[Your goal]: Transcribe exactly the lines that begin the material and continue through the line containing "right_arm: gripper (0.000". Leave out whatever follows.

[Data block]:
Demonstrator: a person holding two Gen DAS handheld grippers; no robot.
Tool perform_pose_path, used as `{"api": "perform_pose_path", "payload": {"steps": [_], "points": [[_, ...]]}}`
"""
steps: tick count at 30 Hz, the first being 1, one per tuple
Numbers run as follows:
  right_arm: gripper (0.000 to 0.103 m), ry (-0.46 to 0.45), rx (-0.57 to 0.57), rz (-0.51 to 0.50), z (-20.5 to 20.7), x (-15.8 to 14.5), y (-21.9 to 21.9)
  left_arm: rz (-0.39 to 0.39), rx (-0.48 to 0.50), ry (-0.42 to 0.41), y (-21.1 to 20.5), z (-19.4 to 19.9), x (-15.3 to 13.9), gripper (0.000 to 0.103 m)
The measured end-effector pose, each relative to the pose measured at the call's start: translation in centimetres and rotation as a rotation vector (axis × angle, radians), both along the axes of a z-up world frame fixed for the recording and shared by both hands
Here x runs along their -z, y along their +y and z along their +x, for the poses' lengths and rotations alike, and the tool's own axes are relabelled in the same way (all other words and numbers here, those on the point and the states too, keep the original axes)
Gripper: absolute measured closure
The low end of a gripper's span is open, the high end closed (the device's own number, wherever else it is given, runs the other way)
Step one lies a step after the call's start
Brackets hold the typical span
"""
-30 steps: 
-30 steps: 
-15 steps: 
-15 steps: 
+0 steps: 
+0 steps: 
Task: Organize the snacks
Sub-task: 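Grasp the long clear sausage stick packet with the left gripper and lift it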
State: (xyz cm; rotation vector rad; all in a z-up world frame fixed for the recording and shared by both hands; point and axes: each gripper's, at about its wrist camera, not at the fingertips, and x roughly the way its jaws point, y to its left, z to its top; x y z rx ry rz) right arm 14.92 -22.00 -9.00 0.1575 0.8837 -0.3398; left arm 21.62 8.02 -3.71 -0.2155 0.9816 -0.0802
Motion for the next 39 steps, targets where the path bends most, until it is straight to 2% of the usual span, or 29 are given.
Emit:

[Answer to the exercise]:
Demonstrator: a person holding two Gen DAS handheld grippers; no robot.
Tool perform_pose_path, used as `{"api": "perform_pose_path", "payload": {"steps": [_], "points": [[_, ...]]}}`
"""
steps: tick count at 30 Hz, the first being 1, one per tuple
Numbers run as follows:
  right_arm: gripper (0.000 to 0.103 m), ry (-0.46 to 0.45), rx (-0.57 to 0.57), rz (-0.51 to 0.50), z (-20.5 to 20.7), x (-15.8 to 14.5), y (-21.9 to 21.9)

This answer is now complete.